**RECORDS FOR THIS EXERCISE**
------------------------

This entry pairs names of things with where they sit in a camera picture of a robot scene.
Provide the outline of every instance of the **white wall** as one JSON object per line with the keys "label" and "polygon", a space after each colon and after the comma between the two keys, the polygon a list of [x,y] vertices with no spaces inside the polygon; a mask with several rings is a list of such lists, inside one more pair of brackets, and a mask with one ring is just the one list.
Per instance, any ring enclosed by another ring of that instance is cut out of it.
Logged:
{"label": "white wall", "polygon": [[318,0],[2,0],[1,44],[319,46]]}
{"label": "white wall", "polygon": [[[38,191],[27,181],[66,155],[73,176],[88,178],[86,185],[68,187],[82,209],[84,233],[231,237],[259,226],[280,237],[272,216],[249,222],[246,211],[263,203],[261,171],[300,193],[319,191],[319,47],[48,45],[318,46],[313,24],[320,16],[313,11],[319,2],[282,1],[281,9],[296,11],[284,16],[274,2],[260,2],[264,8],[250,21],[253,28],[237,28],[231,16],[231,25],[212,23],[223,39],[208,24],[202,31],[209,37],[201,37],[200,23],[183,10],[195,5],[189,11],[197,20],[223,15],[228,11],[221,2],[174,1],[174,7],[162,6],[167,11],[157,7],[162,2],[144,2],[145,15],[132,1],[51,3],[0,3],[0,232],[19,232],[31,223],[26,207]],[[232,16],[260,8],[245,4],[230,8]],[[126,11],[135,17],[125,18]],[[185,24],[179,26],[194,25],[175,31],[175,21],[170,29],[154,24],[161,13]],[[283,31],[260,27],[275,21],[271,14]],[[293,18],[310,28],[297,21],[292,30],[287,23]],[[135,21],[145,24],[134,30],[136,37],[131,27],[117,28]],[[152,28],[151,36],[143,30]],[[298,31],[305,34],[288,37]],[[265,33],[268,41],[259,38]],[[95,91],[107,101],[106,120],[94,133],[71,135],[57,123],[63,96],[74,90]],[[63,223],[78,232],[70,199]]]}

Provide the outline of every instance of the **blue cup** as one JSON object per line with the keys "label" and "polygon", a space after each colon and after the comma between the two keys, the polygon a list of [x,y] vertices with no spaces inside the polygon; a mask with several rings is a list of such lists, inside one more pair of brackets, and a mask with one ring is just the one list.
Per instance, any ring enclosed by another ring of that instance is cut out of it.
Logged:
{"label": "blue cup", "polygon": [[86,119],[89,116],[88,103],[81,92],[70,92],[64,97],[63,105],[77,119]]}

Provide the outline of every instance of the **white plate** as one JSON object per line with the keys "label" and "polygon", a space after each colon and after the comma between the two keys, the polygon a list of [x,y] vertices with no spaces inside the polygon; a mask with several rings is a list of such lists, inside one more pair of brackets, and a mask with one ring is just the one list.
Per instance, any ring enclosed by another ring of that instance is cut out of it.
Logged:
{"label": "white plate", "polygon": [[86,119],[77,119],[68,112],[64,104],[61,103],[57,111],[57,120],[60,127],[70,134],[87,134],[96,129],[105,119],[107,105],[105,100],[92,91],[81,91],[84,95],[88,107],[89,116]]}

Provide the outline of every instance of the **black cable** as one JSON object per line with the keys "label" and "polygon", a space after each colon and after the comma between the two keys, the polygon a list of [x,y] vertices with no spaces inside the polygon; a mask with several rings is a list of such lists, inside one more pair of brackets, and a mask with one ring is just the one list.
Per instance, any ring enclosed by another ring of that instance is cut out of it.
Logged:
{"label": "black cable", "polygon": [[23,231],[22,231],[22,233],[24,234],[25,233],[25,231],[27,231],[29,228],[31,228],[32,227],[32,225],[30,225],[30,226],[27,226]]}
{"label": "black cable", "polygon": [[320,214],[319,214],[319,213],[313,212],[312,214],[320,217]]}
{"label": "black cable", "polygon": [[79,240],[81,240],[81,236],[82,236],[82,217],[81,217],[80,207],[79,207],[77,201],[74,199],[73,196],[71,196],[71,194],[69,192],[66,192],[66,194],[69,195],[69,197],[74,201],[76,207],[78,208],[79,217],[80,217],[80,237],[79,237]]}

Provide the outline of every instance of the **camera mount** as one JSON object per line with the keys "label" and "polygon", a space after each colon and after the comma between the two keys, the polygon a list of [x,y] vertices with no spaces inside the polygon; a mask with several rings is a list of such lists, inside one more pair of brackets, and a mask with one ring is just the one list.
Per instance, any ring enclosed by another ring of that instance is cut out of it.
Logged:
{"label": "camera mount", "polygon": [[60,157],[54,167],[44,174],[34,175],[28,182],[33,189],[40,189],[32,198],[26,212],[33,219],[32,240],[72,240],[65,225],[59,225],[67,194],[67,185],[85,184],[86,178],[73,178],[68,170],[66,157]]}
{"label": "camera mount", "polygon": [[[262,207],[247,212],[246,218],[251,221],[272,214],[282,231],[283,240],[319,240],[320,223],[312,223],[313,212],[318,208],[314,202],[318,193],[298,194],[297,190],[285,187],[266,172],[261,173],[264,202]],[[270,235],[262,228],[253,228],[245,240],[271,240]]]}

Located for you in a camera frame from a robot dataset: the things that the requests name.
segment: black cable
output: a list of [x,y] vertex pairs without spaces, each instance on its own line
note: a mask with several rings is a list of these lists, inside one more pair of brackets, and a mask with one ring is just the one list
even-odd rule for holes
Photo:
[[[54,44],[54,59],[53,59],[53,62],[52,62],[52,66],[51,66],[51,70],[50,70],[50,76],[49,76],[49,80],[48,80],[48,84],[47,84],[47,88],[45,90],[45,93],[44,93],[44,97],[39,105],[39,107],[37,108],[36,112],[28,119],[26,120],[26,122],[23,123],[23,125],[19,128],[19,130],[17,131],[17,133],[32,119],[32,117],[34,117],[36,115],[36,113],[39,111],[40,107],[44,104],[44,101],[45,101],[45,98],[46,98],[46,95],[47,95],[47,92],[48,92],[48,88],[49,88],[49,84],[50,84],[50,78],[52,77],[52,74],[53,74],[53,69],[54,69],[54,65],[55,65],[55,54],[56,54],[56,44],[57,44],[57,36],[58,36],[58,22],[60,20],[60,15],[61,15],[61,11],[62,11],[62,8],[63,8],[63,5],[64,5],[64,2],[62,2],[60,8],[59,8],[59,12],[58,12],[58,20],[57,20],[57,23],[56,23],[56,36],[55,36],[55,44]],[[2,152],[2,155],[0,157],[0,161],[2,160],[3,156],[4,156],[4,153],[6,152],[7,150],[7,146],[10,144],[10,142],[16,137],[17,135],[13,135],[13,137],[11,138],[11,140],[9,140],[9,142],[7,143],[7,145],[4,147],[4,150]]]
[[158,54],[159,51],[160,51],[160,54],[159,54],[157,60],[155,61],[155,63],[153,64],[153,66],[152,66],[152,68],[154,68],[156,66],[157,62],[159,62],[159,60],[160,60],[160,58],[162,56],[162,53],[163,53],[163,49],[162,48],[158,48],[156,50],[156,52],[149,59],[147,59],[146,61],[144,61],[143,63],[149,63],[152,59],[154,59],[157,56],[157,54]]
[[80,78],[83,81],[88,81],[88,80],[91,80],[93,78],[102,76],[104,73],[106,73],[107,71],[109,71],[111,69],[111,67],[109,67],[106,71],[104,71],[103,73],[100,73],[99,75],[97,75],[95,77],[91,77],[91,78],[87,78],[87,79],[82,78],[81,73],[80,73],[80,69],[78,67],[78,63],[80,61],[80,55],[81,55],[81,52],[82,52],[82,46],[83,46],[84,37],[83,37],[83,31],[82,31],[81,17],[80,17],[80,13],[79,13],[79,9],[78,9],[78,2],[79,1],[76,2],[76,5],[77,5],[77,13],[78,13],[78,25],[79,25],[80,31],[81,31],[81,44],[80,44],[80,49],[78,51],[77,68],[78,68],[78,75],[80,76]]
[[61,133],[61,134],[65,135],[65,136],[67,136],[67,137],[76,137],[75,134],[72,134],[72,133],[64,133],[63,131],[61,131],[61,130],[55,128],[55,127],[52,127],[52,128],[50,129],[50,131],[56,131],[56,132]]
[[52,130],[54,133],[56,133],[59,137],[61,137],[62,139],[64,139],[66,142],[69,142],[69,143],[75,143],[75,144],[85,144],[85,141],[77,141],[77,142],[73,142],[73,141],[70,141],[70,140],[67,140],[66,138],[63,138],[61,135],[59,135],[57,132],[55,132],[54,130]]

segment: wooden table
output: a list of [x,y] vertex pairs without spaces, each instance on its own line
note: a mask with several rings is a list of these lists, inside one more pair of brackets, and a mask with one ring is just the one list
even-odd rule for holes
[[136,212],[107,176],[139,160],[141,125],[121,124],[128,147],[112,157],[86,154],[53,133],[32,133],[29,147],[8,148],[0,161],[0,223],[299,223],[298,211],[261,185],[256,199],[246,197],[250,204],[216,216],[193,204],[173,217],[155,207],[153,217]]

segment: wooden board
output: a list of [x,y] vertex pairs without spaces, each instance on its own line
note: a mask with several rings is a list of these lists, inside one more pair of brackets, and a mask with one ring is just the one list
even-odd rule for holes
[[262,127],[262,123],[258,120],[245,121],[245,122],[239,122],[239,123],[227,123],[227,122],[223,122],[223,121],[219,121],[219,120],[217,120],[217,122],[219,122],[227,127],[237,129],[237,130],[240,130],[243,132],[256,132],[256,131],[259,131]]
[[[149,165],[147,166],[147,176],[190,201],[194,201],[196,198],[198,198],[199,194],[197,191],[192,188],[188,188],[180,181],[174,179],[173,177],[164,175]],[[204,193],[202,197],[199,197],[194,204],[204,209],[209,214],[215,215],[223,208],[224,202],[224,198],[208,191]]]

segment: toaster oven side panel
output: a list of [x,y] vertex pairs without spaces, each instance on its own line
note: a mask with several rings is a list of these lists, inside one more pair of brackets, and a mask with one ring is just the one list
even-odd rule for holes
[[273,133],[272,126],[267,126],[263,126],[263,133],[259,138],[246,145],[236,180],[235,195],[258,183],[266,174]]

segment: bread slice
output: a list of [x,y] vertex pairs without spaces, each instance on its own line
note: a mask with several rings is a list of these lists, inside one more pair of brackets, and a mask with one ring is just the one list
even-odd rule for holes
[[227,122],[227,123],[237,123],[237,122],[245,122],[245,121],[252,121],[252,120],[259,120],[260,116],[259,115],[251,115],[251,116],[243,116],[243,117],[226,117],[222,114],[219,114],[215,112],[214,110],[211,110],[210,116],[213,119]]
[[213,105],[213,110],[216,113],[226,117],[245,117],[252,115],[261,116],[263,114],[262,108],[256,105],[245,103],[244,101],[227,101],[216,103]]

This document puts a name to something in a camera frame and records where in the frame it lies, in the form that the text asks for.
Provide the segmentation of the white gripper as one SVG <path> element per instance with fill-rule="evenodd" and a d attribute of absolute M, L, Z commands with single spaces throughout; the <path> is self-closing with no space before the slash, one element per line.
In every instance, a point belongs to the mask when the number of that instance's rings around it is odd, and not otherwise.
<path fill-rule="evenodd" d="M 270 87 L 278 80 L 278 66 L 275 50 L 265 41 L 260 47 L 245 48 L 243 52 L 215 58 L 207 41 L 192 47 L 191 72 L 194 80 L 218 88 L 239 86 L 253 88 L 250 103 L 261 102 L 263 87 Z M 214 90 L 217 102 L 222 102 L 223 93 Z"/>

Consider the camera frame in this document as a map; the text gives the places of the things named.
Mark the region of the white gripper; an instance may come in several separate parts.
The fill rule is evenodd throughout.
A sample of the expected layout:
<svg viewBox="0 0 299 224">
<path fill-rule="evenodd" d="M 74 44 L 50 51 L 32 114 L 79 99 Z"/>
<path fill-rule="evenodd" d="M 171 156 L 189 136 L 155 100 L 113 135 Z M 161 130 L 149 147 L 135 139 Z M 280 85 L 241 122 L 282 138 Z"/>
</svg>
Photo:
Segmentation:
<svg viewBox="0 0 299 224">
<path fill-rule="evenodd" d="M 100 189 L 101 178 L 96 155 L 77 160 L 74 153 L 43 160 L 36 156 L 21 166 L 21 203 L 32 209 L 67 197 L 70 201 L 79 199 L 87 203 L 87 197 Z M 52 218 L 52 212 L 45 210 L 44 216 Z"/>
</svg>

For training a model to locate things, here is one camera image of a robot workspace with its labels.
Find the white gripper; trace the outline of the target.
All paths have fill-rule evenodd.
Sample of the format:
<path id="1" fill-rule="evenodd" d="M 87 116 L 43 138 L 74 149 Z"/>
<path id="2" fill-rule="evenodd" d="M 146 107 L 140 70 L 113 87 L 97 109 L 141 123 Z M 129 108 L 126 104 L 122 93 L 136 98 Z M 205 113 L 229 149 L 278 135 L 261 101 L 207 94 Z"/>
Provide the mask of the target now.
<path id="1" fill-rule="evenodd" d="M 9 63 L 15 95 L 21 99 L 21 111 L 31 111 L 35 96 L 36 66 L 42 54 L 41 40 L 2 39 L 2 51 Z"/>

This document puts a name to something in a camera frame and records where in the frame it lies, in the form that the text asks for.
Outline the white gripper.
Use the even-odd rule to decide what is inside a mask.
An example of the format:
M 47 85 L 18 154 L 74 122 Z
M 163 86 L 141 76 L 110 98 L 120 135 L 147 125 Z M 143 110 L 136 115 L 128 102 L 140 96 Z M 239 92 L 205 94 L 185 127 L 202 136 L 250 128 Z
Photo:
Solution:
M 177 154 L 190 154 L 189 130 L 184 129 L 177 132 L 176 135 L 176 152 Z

------------------------

**PROBLEM TO SOLVE**
Write out, word for word, the line containing "An example of" and all the lines after it in the entries above, and nothing more.

**FINISHED EXERCISE**
An example of the format:
M 47 85 L 18 154 L 74 122 Z
M 163 86 L 141 76 L 110 98 L 120 135 L 147 125 Z M 143 110 L 136 115 L 128 102 L 140 96 Z M 239 92 L 205 94 L 185 127 L 202 136 L 250 128 Z
Photo:
Solution:
M 177 154 L 190 154 L 189 130 L 184 129 L 177 132 L 176 135 L 176 152 Z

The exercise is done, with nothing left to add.